In the entries below, how many lines hold the string "from"? Give only the number.

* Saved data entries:
----------------
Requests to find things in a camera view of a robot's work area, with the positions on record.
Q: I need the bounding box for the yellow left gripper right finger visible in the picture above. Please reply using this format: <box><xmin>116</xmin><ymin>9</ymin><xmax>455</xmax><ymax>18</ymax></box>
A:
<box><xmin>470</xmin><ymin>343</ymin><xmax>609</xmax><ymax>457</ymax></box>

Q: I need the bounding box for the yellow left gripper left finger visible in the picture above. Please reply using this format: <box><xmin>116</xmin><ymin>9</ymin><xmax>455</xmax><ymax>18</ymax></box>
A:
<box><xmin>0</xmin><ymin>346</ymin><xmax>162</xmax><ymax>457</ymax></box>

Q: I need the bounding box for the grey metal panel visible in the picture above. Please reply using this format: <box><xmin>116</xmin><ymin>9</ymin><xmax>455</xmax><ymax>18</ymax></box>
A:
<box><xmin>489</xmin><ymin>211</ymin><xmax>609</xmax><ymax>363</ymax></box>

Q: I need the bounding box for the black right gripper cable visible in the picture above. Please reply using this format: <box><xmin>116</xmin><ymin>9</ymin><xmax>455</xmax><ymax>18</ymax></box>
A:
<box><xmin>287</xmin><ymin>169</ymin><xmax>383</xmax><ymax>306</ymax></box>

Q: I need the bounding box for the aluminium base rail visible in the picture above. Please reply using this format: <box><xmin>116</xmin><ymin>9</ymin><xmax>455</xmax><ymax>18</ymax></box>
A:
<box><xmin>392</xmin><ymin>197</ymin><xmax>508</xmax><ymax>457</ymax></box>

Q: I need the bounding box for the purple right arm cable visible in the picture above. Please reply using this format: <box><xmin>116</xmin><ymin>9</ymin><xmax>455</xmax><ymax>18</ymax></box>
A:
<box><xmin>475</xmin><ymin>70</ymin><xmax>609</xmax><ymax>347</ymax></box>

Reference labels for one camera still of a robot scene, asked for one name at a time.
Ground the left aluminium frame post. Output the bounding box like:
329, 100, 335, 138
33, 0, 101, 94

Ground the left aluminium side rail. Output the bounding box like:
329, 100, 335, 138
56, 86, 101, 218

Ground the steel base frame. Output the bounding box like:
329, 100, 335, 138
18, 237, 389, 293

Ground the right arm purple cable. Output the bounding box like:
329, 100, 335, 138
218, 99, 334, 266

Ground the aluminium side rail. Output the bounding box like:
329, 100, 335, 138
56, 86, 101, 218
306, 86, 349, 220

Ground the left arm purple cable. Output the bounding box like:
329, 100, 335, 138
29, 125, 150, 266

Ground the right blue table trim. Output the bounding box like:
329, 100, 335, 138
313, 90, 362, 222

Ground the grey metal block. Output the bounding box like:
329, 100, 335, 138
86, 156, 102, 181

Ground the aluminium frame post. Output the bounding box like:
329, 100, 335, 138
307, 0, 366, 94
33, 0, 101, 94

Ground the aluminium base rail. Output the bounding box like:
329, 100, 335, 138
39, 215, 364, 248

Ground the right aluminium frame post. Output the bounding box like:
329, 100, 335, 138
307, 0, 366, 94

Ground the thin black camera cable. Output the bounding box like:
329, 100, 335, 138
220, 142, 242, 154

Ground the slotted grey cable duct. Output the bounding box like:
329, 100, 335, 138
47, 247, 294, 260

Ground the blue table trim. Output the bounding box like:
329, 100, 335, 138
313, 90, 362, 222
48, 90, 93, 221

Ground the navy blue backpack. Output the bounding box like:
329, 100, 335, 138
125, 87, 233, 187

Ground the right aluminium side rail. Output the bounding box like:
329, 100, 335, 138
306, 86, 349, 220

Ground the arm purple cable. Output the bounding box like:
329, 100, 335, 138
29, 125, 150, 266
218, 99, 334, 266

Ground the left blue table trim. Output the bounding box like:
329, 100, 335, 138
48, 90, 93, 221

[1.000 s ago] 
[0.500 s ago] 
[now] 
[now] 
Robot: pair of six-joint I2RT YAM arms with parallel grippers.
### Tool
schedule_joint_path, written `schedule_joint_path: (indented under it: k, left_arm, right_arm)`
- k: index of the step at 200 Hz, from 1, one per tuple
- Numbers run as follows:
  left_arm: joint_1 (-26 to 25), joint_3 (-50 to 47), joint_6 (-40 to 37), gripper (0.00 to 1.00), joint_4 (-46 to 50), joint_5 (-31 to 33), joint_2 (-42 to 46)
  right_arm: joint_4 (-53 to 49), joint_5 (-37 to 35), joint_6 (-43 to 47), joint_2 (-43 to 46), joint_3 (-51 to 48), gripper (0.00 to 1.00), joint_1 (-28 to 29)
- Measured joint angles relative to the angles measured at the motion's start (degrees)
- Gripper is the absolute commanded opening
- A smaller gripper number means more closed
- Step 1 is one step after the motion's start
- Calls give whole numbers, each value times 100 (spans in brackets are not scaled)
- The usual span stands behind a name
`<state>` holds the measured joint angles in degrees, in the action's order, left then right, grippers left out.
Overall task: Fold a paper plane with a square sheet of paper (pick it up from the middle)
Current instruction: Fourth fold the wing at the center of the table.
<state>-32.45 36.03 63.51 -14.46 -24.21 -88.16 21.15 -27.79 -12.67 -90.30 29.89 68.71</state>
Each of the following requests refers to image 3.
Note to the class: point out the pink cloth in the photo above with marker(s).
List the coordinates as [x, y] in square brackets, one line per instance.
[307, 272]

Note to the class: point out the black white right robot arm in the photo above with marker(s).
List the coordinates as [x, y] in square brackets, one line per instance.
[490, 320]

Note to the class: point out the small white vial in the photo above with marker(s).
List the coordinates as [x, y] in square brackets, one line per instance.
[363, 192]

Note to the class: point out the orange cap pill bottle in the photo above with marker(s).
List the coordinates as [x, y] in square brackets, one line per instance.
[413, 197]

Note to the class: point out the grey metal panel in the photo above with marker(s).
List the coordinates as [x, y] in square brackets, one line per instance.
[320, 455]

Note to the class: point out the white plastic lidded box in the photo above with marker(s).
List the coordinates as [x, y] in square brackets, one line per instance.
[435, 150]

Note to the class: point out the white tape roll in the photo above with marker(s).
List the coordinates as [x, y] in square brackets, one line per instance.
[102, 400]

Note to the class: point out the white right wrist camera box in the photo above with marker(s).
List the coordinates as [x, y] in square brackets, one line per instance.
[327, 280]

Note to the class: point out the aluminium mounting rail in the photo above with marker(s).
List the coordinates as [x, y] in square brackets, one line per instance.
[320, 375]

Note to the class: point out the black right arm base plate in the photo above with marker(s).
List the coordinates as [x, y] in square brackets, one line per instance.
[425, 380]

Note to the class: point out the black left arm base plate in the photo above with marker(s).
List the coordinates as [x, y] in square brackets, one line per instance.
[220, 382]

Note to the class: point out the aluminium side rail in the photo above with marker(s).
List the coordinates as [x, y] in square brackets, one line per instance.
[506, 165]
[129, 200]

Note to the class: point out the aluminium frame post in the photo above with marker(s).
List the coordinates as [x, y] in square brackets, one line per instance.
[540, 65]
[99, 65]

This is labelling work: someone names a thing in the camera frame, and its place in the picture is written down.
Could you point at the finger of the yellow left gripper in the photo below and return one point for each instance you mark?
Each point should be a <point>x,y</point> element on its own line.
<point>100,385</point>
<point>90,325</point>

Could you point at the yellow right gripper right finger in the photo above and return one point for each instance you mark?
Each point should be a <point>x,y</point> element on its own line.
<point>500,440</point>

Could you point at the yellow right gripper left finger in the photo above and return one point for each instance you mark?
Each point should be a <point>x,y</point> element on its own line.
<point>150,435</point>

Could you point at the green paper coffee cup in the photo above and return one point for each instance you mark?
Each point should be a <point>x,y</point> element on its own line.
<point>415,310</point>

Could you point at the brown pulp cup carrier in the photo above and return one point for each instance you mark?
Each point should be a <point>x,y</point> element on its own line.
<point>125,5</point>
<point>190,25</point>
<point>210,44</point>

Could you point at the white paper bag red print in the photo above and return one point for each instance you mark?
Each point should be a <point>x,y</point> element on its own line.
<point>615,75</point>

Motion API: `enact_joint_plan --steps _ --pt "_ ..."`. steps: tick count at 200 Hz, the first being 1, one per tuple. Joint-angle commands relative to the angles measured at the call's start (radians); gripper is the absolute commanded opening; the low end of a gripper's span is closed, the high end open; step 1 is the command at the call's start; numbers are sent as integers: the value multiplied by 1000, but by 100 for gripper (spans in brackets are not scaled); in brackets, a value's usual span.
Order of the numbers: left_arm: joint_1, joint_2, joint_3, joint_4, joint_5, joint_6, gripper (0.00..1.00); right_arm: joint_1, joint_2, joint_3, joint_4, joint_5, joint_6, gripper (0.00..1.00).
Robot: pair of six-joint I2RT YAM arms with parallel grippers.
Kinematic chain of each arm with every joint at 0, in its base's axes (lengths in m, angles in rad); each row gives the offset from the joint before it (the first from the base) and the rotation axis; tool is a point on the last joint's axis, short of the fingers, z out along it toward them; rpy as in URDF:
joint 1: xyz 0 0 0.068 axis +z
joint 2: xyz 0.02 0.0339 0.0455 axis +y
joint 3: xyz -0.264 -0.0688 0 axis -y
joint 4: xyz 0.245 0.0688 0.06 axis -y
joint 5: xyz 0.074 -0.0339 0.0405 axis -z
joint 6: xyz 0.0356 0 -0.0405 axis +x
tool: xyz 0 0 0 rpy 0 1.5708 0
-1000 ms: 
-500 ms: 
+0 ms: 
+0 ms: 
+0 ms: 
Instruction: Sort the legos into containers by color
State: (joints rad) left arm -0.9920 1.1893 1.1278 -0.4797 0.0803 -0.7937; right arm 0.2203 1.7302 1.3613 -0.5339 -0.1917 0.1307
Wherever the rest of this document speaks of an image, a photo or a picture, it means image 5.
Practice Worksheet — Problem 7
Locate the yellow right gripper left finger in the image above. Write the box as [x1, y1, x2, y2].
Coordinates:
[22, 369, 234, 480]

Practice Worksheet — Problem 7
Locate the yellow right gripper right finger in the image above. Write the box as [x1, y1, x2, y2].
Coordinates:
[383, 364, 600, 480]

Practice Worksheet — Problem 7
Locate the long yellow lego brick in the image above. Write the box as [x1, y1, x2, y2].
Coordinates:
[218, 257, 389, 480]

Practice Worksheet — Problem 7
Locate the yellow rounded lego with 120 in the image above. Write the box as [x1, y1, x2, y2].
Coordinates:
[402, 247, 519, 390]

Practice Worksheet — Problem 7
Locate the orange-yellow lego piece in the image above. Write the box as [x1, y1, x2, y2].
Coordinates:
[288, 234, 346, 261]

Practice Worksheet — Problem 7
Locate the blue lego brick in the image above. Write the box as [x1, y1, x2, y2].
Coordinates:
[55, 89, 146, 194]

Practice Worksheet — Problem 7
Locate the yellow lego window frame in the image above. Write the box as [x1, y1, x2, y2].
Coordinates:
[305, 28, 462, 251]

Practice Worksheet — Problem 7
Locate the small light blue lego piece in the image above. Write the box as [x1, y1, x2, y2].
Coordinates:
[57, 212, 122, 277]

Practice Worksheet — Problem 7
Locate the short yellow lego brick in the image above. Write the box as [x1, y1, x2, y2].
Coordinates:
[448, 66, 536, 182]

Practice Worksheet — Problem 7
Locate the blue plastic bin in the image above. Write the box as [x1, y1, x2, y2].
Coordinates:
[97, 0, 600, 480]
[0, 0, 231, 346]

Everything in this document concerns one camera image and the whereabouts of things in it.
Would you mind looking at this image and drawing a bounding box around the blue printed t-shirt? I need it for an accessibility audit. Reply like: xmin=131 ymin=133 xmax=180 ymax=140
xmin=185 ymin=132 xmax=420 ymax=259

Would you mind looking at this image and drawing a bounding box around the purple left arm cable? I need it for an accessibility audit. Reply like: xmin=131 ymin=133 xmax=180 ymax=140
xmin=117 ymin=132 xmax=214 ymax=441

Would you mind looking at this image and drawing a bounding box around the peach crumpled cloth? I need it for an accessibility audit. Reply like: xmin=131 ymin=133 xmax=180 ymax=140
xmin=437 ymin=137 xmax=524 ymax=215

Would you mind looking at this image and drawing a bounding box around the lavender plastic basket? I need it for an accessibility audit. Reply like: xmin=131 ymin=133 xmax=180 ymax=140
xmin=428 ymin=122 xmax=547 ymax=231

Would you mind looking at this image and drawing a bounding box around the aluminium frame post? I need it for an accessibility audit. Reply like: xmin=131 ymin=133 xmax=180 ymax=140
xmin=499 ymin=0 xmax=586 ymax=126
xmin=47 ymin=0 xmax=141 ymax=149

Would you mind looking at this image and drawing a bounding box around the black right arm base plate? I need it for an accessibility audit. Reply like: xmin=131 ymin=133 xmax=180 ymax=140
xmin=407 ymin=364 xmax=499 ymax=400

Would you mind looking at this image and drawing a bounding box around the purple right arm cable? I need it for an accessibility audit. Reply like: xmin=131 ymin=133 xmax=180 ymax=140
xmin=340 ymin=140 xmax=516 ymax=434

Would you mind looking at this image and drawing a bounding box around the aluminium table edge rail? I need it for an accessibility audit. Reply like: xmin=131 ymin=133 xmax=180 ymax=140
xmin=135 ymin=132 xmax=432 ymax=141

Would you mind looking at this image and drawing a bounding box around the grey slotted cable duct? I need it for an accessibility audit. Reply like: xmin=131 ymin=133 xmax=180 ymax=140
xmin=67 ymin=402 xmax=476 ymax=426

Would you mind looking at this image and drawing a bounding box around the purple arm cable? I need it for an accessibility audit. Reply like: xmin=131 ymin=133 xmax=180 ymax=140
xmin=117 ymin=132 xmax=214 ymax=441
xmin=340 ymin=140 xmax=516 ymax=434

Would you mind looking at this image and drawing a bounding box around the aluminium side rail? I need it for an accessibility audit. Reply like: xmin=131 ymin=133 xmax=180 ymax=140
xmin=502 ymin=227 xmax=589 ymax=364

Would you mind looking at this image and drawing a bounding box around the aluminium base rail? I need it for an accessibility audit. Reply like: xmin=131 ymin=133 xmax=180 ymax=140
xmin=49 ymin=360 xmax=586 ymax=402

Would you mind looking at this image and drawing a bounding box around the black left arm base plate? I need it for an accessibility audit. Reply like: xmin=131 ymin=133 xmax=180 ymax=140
----------------
* Result below:
3